Ferrara: When we started out we were doing it Hollywood style, he was just an actor in my movie. I knew him, we were both from Lower Manhattan. On New Rose Hotel we just shook hands and came out fighting. It developed after that, both living in Italy. As a director you’re always looking for the actor in different ways. My vision of the actor isn’t someone specific for one film but a collaborator who’s going to really understand what the game is. Willem would have been Pasolini whether he looked like him or not, we just connected on the idea. It’s a tradition: John Wayne and John Ford, [Marcello] Mastroianni and [Federico] Fellini, you know. It’s great if you can find the guy and keep it going. For the whole team. Each film develops into the next film. Siberia is somehow growing from 4:44 Last Day on Earth and Pasolini.
Cook: So the script was a collaboration with Chris Zois?
Ferrara: I had some kind of crazy opening just come to me, which makes up like the first fifteen pages or something. I don’t know where that came from. Then we just threw different ideas around. I didn’t know where these guys were gonna take it, but they got it right off the bat. Where we’re really going to go with it, though, we’ll find out. The screenplays don’t take you to where you’re going to go, the filmmaking process takes over and enriches it. That’s another thing about Kickstarter, usually you have to have everything locked down, every shot, every beat, but here we have room.

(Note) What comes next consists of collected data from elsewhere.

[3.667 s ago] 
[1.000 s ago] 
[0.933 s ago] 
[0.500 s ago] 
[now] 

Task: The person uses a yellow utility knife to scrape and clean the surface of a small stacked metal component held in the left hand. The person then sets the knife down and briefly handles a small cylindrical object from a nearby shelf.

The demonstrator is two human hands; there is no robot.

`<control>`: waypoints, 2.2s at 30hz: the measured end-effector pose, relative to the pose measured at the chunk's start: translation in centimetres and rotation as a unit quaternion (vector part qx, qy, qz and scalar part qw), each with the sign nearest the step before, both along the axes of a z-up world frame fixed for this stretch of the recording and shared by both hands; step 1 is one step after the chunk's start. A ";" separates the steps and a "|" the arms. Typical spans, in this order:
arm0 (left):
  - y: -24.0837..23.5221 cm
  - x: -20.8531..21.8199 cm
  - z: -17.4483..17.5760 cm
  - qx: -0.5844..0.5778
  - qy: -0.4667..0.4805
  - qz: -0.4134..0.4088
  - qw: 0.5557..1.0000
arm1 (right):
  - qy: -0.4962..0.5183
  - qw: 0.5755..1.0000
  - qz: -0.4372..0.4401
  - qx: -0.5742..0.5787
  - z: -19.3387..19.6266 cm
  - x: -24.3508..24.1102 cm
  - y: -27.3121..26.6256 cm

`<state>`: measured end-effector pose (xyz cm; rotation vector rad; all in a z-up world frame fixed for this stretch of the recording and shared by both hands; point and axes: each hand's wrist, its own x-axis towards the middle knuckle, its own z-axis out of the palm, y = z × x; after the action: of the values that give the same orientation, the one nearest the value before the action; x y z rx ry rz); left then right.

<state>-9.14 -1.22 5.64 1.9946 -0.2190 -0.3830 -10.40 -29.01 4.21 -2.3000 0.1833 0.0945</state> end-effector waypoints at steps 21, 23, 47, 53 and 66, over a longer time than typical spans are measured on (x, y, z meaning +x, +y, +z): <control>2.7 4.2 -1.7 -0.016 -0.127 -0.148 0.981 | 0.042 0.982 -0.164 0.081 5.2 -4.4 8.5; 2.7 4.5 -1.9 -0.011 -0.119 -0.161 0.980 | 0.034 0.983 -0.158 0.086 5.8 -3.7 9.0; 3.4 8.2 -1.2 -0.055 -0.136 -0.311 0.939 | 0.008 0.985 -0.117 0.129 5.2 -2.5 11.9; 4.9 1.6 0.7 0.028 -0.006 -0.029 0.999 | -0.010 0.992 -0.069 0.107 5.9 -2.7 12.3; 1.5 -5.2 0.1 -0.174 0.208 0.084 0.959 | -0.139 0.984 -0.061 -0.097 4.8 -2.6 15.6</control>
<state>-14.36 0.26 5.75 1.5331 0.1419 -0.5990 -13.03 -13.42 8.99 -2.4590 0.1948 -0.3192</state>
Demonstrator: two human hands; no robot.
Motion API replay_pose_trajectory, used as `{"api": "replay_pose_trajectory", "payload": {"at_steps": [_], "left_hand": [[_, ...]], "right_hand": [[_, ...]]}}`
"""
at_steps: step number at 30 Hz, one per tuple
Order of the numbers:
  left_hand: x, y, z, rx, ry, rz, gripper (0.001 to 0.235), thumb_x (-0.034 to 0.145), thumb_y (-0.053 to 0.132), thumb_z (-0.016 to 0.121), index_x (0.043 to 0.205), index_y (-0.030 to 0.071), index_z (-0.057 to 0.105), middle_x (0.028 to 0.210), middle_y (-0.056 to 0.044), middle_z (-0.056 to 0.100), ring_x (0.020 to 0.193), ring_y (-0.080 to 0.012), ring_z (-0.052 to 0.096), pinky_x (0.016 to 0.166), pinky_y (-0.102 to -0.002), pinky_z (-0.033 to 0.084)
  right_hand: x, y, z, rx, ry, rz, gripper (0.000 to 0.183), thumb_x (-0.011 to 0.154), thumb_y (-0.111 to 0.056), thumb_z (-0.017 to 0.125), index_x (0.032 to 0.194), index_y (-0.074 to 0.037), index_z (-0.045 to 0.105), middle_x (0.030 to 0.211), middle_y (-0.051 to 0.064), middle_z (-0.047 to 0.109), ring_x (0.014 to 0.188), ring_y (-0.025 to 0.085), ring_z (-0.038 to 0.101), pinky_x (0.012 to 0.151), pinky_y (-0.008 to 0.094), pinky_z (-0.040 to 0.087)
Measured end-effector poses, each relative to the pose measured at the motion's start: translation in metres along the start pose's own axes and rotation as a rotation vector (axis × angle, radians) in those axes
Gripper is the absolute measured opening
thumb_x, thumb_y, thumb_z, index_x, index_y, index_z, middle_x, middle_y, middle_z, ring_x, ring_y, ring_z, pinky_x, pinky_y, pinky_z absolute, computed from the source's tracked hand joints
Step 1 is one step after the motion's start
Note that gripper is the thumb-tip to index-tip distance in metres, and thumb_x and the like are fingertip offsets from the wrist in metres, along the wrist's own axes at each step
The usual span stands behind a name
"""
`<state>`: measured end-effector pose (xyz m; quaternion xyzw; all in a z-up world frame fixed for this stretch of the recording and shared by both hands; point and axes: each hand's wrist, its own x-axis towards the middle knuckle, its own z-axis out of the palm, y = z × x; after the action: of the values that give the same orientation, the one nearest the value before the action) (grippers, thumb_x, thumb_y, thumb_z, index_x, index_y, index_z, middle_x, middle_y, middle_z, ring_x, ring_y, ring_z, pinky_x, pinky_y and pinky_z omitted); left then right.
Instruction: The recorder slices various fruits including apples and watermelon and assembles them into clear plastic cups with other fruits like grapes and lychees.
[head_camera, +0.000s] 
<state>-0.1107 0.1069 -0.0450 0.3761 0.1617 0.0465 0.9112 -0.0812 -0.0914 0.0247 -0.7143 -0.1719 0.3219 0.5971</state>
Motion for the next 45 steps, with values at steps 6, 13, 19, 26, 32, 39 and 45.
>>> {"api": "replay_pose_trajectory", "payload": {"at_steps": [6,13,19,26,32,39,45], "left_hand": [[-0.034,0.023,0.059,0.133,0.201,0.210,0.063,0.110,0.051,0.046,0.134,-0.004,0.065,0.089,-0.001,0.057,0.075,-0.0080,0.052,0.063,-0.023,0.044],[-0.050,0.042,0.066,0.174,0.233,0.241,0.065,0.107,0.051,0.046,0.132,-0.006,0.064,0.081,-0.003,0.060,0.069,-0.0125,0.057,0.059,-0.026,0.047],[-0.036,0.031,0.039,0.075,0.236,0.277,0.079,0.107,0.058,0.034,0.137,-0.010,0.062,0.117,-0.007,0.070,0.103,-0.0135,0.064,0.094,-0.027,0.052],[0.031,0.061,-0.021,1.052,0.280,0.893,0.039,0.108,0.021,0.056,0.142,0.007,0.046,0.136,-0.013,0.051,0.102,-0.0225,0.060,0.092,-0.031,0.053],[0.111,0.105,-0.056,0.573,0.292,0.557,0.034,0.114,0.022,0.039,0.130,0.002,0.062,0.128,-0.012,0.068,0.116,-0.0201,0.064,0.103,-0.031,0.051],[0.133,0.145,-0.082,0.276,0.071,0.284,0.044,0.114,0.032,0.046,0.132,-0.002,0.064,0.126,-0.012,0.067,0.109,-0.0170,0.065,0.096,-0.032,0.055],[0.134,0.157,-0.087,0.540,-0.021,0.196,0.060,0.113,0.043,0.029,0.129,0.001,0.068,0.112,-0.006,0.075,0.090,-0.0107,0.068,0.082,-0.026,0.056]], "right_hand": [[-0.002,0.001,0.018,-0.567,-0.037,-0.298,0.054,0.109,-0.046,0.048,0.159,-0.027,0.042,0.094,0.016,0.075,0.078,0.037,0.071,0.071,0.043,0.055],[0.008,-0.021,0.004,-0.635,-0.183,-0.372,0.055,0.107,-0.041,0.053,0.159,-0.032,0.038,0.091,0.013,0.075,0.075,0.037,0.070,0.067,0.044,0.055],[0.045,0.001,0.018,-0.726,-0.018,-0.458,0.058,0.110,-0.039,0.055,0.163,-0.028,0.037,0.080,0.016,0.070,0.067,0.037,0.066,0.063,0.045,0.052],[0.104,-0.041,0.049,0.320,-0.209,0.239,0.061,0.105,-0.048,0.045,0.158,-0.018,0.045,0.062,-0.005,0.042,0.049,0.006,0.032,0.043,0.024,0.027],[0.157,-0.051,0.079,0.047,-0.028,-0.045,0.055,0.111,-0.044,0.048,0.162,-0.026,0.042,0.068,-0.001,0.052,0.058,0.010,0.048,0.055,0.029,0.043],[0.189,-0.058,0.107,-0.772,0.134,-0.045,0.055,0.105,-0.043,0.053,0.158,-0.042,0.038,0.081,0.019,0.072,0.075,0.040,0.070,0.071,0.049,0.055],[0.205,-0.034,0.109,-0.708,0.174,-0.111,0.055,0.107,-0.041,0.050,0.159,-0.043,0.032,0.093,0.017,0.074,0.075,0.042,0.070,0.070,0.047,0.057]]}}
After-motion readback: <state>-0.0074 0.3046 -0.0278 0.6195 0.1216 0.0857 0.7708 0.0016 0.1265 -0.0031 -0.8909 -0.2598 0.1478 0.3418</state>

Cook: What’s the strategy if you don’t raise the 500k?
Ferrara: The movie is going to cost a lot more than 500,000. This is just for us to get our feet wet with the platform. I’m just saying let’s try it, I’m not over thinking it, let’s just go for it. But at the same time we are putting together the film in a traditional way, or as traditional as it can get with funding independent films, it’s different every time.
Cook: So you have some investors attached who are seeing how the Kickstarter campaign goes?
Ferrara: Yeah, we haven’t been abandoned yet. [Laughs].
Cook: Anything else you want to say?
Ferrara: Support it. We’re going to make an asskickin’ movie. Our ideas are very special to us, our films…The continuation of our work is key. If you like what we do, we’re going to take it to the next level.